"You don't get to play therapist right now..."
With that words, my friend turned around and walked out of the room. It was the countless discussion that she's tried having with me about my latest furious mood swing. I could see that she was tired of trying to reason with me and getting behind the true story. She stopped again halfway. Didn't turn around. "I get that you don't want to let me into your head. I get it more than you think, but just don't tell me that you don't need me. You need me more than you think."

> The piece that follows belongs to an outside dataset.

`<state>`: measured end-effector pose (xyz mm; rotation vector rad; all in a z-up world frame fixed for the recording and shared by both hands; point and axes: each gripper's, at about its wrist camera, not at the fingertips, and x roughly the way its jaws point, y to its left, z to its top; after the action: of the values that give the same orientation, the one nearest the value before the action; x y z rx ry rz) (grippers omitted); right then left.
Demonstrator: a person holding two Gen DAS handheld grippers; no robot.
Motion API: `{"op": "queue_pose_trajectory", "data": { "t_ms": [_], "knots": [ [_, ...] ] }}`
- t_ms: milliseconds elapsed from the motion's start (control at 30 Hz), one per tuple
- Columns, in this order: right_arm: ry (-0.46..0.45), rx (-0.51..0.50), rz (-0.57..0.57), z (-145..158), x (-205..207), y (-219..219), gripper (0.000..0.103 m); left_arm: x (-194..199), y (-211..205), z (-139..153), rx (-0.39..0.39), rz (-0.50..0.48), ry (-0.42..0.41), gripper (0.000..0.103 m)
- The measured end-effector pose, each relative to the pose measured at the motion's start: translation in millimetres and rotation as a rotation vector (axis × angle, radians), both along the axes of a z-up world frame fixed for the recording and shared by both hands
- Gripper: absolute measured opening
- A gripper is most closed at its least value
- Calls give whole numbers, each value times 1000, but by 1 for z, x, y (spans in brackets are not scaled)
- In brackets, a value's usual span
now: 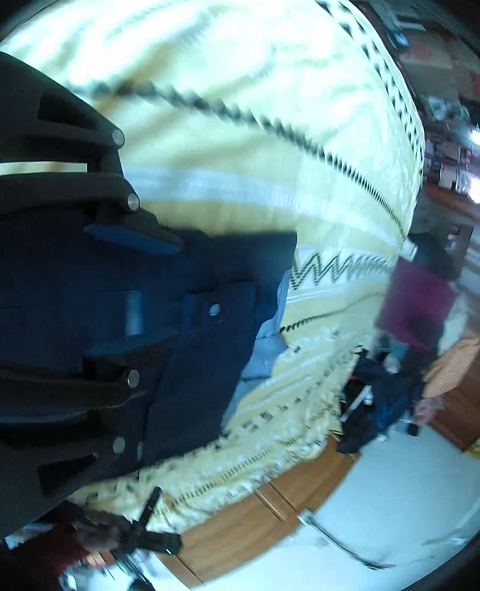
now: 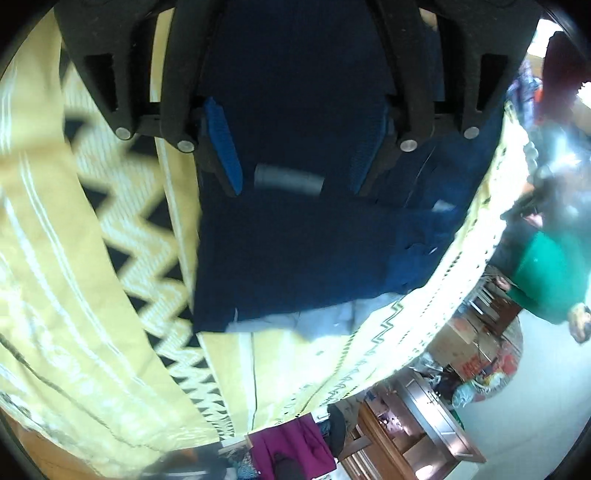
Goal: Fold small clothes
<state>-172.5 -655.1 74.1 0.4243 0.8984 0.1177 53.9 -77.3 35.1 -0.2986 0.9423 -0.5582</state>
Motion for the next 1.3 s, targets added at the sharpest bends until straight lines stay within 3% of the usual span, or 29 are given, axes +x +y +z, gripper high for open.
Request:
{"op": "queue_pose_trajectory", "data": {
  "t_ms": [33, 100, 267, 467, 667, 767, 900, 1200, 1233, 1267, 1300],
  "knots": [
    [19, -5, -7, 0, -20, 2, 64, -20, 18, 3, -25, -7, 17, 51],
    [61, -19, 1, -6, -58, 8, 65, -60, 42, 3, -2, -23, 46, 52],
    [195, 22, -8, -36, -126, 21, 65, -138, 99, -29, -35, -32, 200, 52],
    [320, 54, 22, -67, -162, 36, 65, -192, 91, -73, -16, -116, 301, 52],
    [413, 78, 52, -94, -154, 46, 66, -203, 82, -76, -4, -170, 302, 52],
    [440, 113, 65, -105, -157, 51, 66, -211, 75, -73, 41, -222, 312, 52],
    [446, 74, 106, -106, -161, 65, 69, -220, 73, -75, 79, -257, 336, 52],
    [448, 56, 135, -107, -155, 77, 67, -225, 67, -82, 93, -223, 335, 50],
    [441, 58, 138, -107, -155, 77, 52, -225, 65, -81, 100, -224, 331, 49],
    [436, 49, 134, -106, -155, 78, 16, -225, 62, -81, 107, -224, 326, 47],
    [428, 41, 134, -104, -155, 79, 9, -226, 59, -81, 118, -223, 317, 44]
  ]
}}
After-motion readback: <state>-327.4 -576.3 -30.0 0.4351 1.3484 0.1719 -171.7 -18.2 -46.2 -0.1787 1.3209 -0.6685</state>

Yes. I'm am indeed afraid of letting people into my head. It's the thing I fear the most, after death, that somebody is going to finally figure me out and peg me to the stereotype in life that I fit with. My whole life I have been walking around with the voice in my head, constantly talking to my conscience. When I told my friend that she doesn't get the chance to play therapist with me, I was more afraid of blabbing out everything in once complete sentence.
What did I end up saying after she declared she needed me: "My mother and father have done more damage than good to me... I might sound like a spoilt brat or a ungratefull son, but the truth is that you are looking at somebody who's kept quiet about their secrets for long enough, so much that it has been causing issues that you'll never understand. I say again. You don't get to play therapist right now."]
I managed to say what I wanted and kept the secrets intact at the same time. She stood... still. The whispered: "You know how they say the truth will set you free. You should try it sometime."